=== What you will do ===
Set down the entries once more exactly as they were written.

[Excerpts from a dataset]

▼▼▼

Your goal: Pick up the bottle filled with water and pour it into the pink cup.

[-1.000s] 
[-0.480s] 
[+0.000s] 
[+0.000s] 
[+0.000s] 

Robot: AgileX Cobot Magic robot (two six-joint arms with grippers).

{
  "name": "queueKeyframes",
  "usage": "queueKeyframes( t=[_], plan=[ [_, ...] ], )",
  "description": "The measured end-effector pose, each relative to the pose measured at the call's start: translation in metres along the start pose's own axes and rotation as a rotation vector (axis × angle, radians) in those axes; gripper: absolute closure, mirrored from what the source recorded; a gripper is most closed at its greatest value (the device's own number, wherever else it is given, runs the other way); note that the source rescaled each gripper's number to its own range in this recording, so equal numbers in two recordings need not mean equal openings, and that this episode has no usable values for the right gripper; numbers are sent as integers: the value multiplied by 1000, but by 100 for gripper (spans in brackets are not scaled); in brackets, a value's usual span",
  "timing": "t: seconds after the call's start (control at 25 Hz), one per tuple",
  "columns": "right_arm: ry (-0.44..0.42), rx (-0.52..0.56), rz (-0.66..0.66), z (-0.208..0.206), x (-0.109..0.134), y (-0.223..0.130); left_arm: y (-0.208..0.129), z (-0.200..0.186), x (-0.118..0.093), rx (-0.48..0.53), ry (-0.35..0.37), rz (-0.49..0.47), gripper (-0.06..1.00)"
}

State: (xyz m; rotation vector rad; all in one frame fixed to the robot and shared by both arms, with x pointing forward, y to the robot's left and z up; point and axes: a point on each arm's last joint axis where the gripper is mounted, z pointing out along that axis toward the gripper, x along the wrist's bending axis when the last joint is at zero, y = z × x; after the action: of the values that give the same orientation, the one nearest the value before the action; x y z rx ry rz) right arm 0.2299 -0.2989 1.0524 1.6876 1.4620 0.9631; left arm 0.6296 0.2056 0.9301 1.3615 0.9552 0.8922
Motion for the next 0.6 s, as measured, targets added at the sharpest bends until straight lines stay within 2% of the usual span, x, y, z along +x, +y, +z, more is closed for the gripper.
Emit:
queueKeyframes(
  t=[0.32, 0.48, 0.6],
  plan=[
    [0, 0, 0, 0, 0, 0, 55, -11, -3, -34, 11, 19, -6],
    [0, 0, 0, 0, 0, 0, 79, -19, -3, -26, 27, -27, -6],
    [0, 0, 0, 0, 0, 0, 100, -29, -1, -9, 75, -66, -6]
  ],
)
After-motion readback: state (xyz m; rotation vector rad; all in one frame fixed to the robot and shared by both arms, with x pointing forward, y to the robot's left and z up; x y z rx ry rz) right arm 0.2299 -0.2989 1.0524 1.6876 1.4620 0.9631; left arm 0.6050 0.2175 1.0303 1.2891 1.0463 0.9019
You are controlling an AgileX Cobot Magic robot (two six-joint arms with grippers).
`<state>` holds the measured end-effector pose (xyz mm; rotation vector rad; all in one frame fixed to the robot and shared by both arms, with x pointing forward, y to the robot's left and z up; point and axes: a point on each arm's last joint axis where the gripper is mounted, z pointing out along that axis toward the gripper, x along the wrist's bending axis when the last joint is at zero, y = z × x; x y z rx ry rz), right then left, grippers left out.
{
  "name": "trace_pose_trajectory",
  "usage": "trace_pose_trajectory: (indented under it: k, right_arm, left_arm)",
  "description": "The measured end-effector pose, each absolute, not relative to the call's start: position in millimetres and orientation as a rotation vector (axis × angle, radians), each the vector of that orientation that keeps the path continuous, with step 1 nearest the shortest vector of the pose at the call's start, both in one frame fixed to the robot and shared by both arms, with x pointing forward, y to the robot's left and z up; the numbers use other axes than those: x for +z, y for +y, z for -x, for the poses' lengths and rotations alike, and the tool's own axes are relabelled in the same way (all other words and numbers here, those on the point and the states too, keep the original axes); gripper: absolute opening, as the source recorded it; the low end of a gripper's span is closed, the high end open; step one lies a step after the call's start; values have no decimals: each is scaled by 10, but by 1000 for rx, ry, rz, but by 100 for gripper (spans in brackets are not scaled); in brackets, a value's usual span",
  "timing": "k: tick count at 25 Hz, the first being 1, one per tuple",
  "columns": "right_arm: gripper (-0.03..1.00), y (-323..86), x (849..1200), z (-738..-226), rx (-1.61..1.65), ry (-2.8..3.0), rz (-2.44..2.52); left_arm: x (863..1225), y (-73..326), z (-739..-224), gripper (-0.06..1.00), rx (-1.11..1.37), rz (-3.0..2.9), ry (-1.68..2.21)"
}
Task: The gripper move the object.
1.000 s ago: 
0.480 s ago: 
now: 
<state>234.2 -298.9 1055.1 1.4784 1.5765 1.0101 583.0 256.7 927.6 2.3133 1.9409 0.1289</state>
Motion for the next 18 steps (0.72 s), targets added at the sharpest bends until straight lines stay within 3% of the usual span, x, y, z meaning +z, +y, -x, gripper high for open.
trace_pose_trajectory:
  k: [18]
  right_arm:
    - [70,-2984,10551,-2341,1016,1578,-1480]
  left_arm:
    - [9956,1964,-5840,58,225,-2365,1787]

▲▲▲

=== Problem solution ===
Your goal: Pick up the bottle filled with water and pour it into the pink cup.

[-1.000s] 
[-0.480s] 
[+0.000s] 
[+0.000s] 
[+0.000s] 

Robot: AgileX Cobot Magic robot (two six-joint arms with grippers).

{
  "name": "queueKeyframes",
  "usage": "queueKeyframes( t=[_], plan=[ [_, ...] ], )",
  "description": "The measured end-effector pose, each relative to the pose measured at the call's start: translation in metres along the start pose's own axes and rotation as a rotation vector (axis × angle, radians) in those axes; gripper: absolute closure, mirrored from what the source recorded; a gripper is most closed at its greatest value (the device's own number, wherever else it is given, runs the other way); note that the source rescaled each gripper's number to its own range in this recording, so equal numbers in two recordings need not mean equal openings, and that this episode has no usable values for the right gripper; numbers are sent as integers: the value multiplied by 1000, but by 100 for gripper (spans in brackets are not scaled); in brackets, a value's usual span",
  "timing": "t: seconds after the call's start (control at 25 Hz), one per tuple",
  "columns": "right_arm: ry (-0.44..0.42), rx (-0.52..0.56), rz (-0.66..0.66), z (-0.208..0.206), x (-0.109..0.134), y (-0.223..0.130); left_arm: y (-0.208..0.129), z (-0.200..0.186), x (-0.118..0.093), rx (-0.48..0.53), ry (-0.35..0.37), rz (-0.49..0.47), gripper (-0.06..1.00)"
}

State: (xyz m; rotation vector rad; all in one frame fixed to the robot and shared by both arms, with x pointing forward, y to the robot's left and z up; point and axes: a point on each arm's last joint axis where the gripper is mounted, z pointing out along that axis toward the gripper, x along the wrist's bending axis when the last joint is at zero, y = z × x; after the action: of the values that give the same orientation, the one nearest the value before the action; x y z rx ry rz) right arm 0.2299 -0.2989 1.0524 1.6876 1.4620 0.9631; left arm 0.6296 0.2056 0.9301 1.3615 0.9552 0.8922
Motion for the next 0.6 s, as measured, targets added at the sharpest bends until straight lines stay within 2% of the usual span, x, y, z along +x, +y, +z, more is closed for the gripper.
Emit:
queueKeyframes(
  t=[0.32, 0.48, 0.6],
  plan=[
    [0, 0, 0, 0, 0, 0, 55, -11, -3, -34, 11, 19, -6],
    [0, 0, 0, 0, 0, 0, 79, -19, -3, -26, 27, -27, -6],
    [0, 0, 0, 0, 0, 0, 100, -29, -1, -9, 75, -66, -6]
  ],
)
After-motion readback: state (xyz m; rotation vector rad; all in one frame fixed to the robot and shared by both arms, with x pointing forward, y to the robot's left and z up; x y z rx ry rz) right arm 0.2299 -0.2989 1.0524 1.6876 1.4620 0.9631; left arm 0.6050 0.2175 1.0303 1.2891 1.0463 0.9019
You are controlling an AgileX Cobot Magic robot (two six-joint arms with grippers).
`<state>` holds the measured end-effector pose (xyz mm; rotation vector rad; all in one frame fixed to the robot and shared by both arms, with x pointing forward, y to the robot's left and z up; point and axes: a point on each arm's last joint axis where the gripper is mounted, z pointing out along that axis toward the gripper, x along the wrist's bending axis when the last joint is at zero, y = z × x; x y z rx ry rz), right then left, grippers left out.
{
  "name": "trace_pose_trajectory",
  "usage": "trace_pose_trajectory: (indented under it: k, right_arm, left_arm)",
  "description": "The measured end-effector pose, each absolute, not relative to the call's start: position in millimetres and orientation as a rotation vector (axis × angle, radians), each the vector of that orientation that keeps the path continuous, with step 1 nearest the shortest vector of the pose at the call's start, both in one frame fixed to the robot and shared by both arms, with x pointing forward, y to the robot's left and z up; the numbers use other axes than those: x for +z, y for +y, z for -x, for the poses' lengths and rotations alike, and the tool's own axes are relabelled in the same way (all other words and numbers here, those on the point and the states too, keep the original axes); gripper: absolute opening, as the source recorded it; the low end of a gripper's span is closed, the high end open; step one lies a step after the call's start; values have no decimals: each is scaled by 10, but by 1000 for rx, ry, rz, but by 100 for gripper (spans in brackets are not scaled); in brackets, a value's usual span",
  "timing": "k: tick count at 25 Hz, the first being 1, one per tuple",
  "columns": "right_arm: gripper (-0.03..1.00), y (-323..86), x (849..1200), z (-738..-226), rx (-1.61..1.65), ry (-2.8..3.0), rz (-2.44..2.52); left_arm: x (863..1225), y (-73..326), z (-739..-224), gripper (-0.06..1.00), rx (-1.11..1.37), rz (-3.0..2.9), ry (-1.68..2.21)"
}
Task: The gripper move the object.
1.000 s ago: 
0.480 s ago: 
now: 
<state>234.2 -298.9 1055.1 1.4784 1.5765 1.0101 583.0 256.7 927.6 2.3133 1.9409 0.1289</state>
Motion for the next 18 steps (0.72 s), targets added at the sharpest bends until straight lines stay within 3% of the usual span, x, y, z meaning +z, +y, -x, gripper high for open.
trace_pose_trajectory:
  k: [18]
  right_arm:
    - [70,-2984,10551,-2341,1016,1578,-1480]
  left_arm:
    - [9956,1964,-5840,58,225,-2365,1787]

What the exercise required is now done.